=== Brief ===
Give a verbatim copy of the data, leaving the pictures out.

=== Source material ===
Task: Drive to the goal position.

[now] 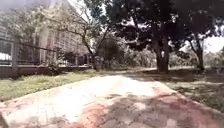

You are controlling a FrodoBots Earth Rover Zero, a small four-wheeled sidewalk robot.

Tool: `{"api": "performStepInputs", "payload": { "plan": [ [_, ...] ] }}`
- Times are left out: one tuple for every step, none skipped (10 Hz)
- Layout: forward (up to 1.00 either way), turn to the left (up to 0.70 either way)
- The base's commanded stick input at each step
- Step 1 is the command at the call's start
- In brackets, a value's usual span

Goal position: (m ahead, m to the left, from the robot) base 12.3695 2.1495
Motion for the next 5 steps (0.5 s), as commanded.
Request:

=== Answer to the exercise ===
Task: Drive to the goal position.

[now] 

You are controlling a FrodoBots Earth Rover Zero, a small four-wheeled sidewalk robot.

Tool: `{"api": "performStepInputs", "payload": { "plan": [ [_, ...] ] }}`
- Times are left out: one tuple for every step, none skipped (10 Hz)
- Layout: forward (up to 1.00 either way), turn to the left (up to 0.70 either way)
- The base's commanded stick input at each step
- Step 1 is the command at the call's start
- In brackets, a value's usual span

Goal position: (m ahead, m to the left, from the robot) base 12.3695 2.1495
Motion for the next 5 steps (0.5 s), as commanded.
Request:

The output requires no additions.